The play allowed Madison Bumgarner to escape a bases-loaded situation for the second time in the first three innings. Had any other pitcher in the Giants’ rotation ended with Bumgarner’s line of six innings, three runs on seven hits and three walks with five strikeouts, especially in Coors Field, I’d be singing his praises. Since it’s Bumgarner, it feels a little disappointing. His command wasn’t as fine; he walked two batters in the first inning. Still, the Rockies weren’t really hitting the ball hard against him. The only extra base hit they had was Nolan Arenado’s double.

He pitched well enough to extend his scoreless-inning streak to 22 before it snapped in the seventh. How Bumgarner’s scoreless streak ended was really a testament to how well he pitched prior to that because all the Rockies had to do to score in that inning was hit a 47 MPH bloop and a slow roller to the left side. In the previous two games, Bumgarner had pitched so well that teams couldn’t even BABIP their way into a run.

So Bumgarner left with another bases loaded situation, but this time there was nobody out, and Arenado was coming up. Reyes Moronta entered with a virtually impossible situation. He wound up walking Arenado but considering Arenado didn’t hit one into Todd Helton’s Burger Bar or whatever’s out there, I’d say he did fine. Had he struck out Arenado in that spot, I would have called for a bronze statue to be made into his likeness.

After Moronta induced a double play, the Giants gave up the winning run on a throwing error from Brandon Crawford. I’m surprised that (A) Crawford made such a poor throw on a routine play and (B) Belt didn’t catch it.

Fortunately, Ty Blach came in to pitch the eighth and promptly gave up two more runs, so we don’t have to dwell on Crawford’s error. He’s allowed to screw up a throw every once in a while. I just wish he wouldn’t do it on a ball hit right at him with the go-ahead run at third.

This was a pretty dumb game, but it was so predictably Coors Field that I’m not sure I’m actually angry.

Buster Posey hit two doubles today, and he should be the starting catcher in the All-Star Game, dang it.

Brandon Crawford should also be the starting shortstop in the All-Star Game regardless of his error tonight.

The Giants and Rockies wore red, white, and blue uniforms to honor Independence Day and to sell jerseys and hats. The Rockies’ uniforms look fine if a bit garish. The whole uniform at least agrees with each other. “We’re doing red, white, and blue. Purple, get outta here. Go on, git!” The Rockies uniforms like an improv group in that every piece is Yes, and-ing a terrible idea.

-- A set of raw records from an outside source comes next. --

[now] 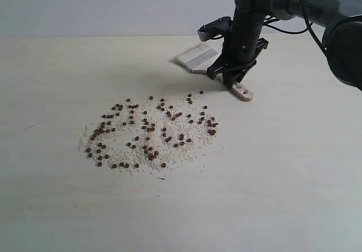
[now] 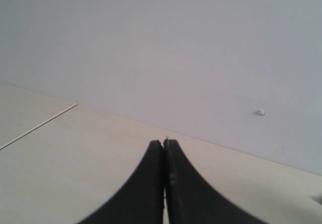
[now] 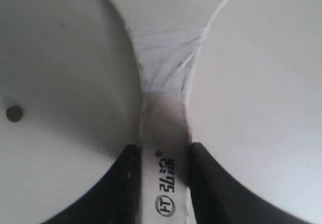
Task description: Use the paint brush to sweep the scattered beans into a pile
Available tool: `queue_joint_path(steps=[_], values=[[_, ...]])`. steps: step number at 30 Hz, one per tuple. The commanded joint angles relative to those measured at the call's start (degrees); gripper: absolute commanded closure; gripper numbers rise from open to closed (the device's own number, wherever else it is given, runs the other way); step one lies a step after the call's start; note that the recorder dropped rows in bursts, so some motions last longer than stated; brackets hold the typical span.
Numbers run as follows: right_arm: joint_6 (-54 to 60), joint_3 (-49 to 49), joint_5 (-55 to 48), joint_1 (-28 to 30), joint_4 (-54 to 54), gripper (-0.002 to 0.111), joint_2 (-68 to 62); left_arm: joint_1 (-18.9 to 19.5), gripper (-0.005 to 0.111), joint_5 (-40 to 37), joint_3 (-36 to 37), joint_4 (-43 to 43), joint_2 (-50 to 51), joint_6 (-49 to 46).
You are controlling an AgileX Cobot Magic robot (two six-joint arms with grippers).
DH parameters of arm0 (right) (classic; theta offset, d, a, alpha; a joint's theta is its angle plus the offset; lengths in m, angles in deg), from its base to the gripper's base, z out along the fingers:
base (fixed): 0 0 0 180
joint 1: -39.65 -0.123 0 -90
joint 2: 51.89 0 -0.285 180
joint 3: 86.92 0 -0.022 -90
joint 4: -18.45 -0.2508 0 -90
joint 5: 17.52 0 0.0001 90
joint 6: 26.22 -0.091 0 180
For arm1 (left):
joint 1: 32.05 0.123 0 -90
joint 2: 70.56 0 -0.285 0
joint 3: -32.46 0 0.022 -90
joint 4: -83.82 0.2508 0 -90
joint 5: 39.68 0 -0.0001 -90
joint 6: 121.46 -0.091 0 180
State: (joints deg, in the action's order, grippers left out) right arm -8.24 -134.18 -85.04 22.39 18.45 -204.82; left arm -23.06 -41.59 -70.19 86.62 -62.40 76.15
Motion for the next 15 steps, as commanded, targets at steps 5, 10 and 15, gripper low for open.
queue_joint_path(steps=[5,10,15], values=[[-0.12,0.14,1.94,-0.03,2.55,0.07,-0.7,-0.38,0.107,0.09,-0.13,-0.09,-0.38,-0.16],[-0.12,0.14,7.23,-0.03,3.08,0.063,-0.7,-0.38,0.107,0.09,-0.13,-0.09,-0.38,-0.16],[2.79,0.14,4.03,-0.03,3.26,0.063,-1.43,-0.38,0.107,0.09,-0.13,-0.09,-0.38,-0.16]])
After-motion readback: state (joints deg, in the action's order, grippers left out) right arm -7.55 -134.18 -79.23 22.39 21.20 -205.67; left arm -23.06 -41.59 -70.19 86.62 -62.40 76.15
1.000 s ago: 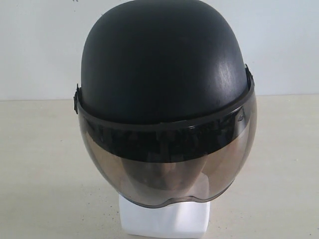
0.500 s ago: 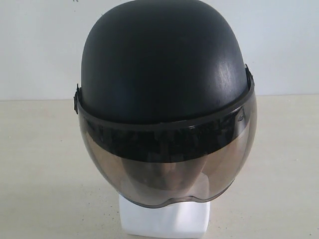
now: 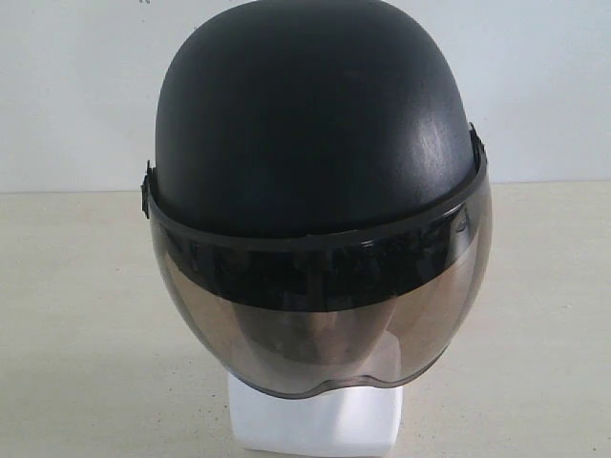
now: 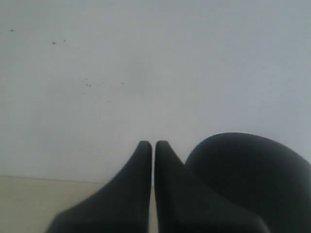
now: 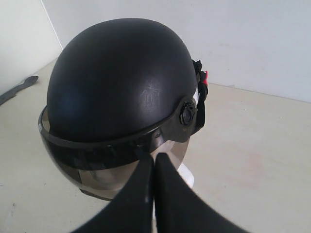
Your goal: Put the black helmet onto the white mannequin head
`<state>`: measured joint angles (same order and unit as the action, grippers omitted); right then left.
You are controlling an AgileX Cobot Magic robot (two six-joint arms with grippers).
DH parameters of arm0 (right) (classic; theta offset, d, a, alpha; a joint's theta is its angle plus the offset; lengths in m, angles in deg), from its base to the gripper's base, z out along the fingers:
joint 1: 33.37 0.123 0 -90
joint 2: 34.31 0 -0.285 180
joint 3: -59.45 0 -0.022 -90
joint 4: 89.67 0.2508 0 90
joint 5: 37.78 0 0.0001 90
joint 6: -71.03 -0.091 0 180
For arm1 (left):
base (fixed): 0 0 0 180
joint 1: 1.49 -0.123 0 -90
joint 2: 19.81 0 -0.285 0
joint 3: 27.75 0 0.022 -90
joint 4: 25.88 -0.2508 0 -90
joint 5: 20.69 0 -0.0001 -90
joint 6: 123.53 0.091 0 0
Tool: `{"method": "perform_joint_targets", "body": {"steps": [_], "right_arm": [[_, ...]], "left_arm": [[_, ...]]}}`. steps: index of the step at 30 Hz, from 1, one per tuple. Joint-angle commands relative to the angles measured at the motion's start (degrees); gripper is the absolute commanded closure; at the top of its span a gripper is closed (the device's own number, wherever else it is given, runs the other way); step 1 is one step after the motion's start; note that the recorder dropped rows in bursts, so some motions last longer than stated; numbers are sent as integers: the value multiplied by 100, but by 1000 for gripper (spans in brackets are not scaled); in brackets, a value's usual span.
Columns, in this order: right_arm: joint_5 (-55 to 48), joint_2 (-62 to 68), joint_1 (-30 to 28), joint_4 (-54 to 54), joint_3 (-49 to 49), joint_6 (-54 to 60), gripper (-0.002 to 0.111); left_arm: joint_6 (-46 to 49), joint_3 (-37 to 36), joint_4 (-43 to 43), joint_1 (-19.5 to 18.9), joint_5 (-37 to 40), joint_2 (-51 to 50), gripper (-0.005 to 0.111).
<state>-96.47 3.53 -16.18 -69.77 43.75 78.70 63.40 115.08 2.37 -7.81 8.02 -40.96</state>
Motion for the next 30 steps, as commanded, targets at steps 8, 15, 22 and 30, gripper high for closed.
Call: {"method": "perform_joint_targets", "body": {"steps": [8, 15, 22, 30], "right_arm": [[23, -17, 5, -17, -24, 18, 108], [23, -17, 5, -17, -24, 18, 108], [23, -17, 5, -17, -24, 18, 108], [23, -17, 5, -17, -24, 18, 108]], "left_arm": [[-1753, -2276, -1971, 149, -1388, 672, 102], [-2586, -3217, -3175, 395, -1541, 864, 102], [-2586, -4004, -3186, 566, -1838, 1336, 102], [-1954, -4004, -3947, 566, -1112, 1336, 102]]}}
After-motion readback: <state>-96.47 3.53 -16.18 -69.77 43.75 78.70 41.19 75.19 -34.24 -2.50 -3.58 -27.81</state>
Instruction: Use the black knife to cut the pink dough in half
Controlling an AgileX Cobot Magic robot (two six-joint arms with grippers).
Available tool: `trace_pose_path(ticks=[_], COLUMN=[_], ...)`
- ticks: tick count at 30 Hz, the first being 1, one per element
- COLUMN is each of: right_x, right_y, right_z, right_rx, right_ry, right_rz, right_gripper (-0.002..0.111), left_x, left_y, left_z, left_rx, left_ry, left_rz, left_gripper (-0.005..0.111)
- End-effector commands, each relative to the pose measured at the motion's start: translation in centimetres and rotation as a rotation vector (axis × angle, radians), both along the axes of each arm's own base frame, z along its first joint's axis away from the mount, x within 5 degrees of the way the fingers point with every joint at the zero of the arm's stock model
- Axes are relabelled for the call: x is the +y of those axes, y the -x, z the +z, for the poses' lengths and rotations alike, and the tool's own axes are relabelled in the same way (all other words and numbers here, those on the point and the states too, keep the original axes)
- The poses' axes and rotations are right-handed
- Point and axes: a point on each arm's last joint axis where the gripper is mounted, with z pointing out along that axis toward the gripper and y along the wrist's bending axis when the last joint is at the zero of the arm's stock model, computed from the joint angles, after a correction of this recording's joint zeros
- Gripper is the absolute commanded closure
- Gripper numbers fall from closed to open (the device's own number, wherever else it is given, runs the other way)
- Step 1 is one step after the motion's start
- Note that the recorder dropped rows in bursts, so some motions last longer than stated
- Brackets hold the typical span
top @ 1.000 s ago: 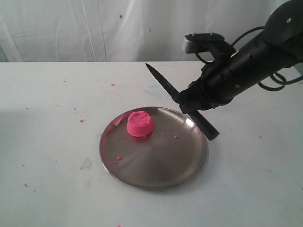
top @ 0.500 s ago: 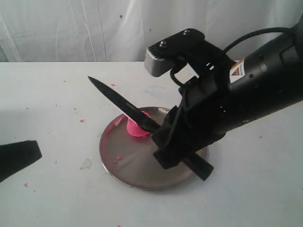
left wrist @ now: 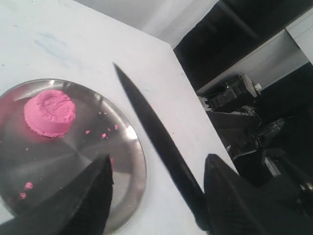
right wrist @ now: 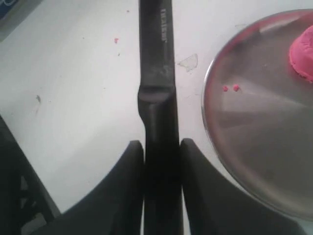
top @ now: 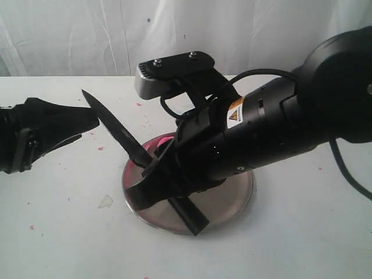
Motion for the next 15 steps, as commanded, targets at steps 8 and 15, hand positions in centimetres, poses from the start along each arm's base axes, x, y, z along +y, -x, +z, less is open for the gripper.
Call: trace_pose_path(ticks=[8,15], right_x=[1.7,1.7], right_y=[1.3,1.2], right_z=[0.8,0.9], right_rx=[-0.023,-0.021], right_ry=[-0.115,-0.123], right_rz=[0.016,0.011], right_gripper=[0.101,0.101], left_x=[0.1,0.0], left_y=[-0.6,-0.9], left_z=[-0.3,1.0], left_rx=[0.020,-0.020], left_ry=[-0.007,0.004], left_rz=[0.038,0.034], left_gripper=[0.048,0.052])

With the Giants’ uniforms, however, not every article of clothing is on board. The jersey and hat are both red, white, and blue, but the pant legs still have orange piping down the side, so it all looks mismatched. I think I know the reason why they opted to not make special pants.

You can’t sell pants.

You can sell hats and jerseys to the public. You can charity auction the game-used items like the special batting gloves and chest protectors like Chris Ianetta was wearing. But you can’t do that with pants. Nobody is going to buy pants off the MLB store, and putting up pants for a charity auction just feels stupid and wrong. Especially pants that a stranger wore.

I don’t know which is more distressing. Mismatched pants or the thought of used pants being sold for charity. The mismatched pants are so tacky, but also strangers buying someone’s used pants.